Sierra Leone doctor treated in US for Ebola; IMF vows aid
A doctor said to be “extremely ill” after being infected with Ebola in Sierra Leone was being treated in the United States yesterday, while the world’s most powerful economies vowed to “extinguish” the deadly epidemic.
Martin Salia, a US resident who was infected with the deadly hemorrhagic fever while treating patients in his home country, was flown to Nebraska for treatment.
World leaders meeting at the G20 summit in the Australian city of Brisbane said they were prepared “to do what is necessary to ensure the international effort can extinguish the outbreak.”
Ebola has killed more than 5,100 people, mostly in Guinea, Liberia and Sierra Leone, since the outbreak began earlier this year.
Mali was also scrambling to halt a new outbreak of the disease that has killed three people in the desert nation, despite hopeful signs elsewhere in Africa.
Liberia has lifted its state of emergency and the Democratic Republic of Congo announced the end of its own outbreak of the disease.

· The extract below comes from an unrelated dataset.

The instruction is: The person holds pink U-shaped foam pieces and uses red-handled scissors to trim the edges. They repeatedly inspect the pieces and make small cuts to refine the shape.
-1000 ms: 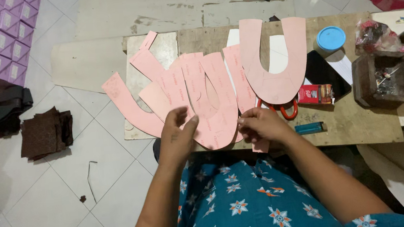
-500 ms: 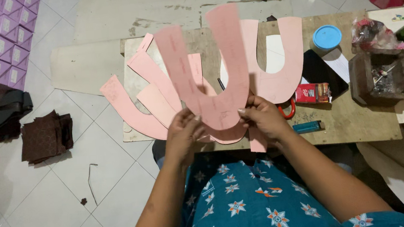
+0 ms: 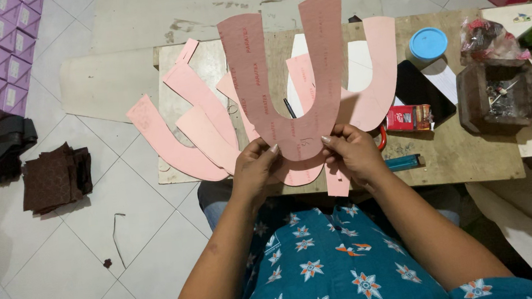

In Brisbane, G20 members welcomed an International Monetary Fund plan to release US$300 million to fight Ebola and promised to share best practices on protecting health workers on the front line.
In the United States, attention was focused on the University of Nebraska Medical Center where Salia arrived in an “extremely critical condition” on Saturday from Sierra Leone’s capital Freetown where he had gone to treat Ebola patients.
“This is an hour-by-hour situation,” said Phil Smith, medical director of the biocontainment unit at UNMC, one of a handful of medical facilities in the US specially designated to treat Ebola patients.
“He is extremely ill,” Smith said. “We will do everything humanly possible to help him fight this disease.”
Salia is the third Ebola patient to be treated by the UNMC; the previous two survived.
Of the nine Ebola patients treated in the US before Salia’s arrival, only one has died: Liberian Thomas Eric Duncan.
In sharp contrast, the disease has proved deadly in an estimated 70 percent of cases in west Africa.
The G20 pledge came as Togo, whose president is coordinating the west African fight, warned that the world “cannot relax efforts” despite some encouraging signals.
Senegal said last Friday that it was reopening its air and sea borders with Guinea, Liberia and Sierra Leone, although its land border with Guinea will remain closed.
The news came a day after Liberia lifted its state of emergency after announcing huge gains in fighting Ebola.
The DR Congo — where a three-month outbreak of a different strain of the disease claimed at least 49 lives since August — declared itself Ebola-free on Saturday.
But Mali is the latest source of concern, where there are fears an isolated outbreak could spark a major crisis after the deaths of three people infected by a Guinean imam who died of Ebola.
A fourth person, a doctor at the Bamako clinic where the cleric died, is in intensive care.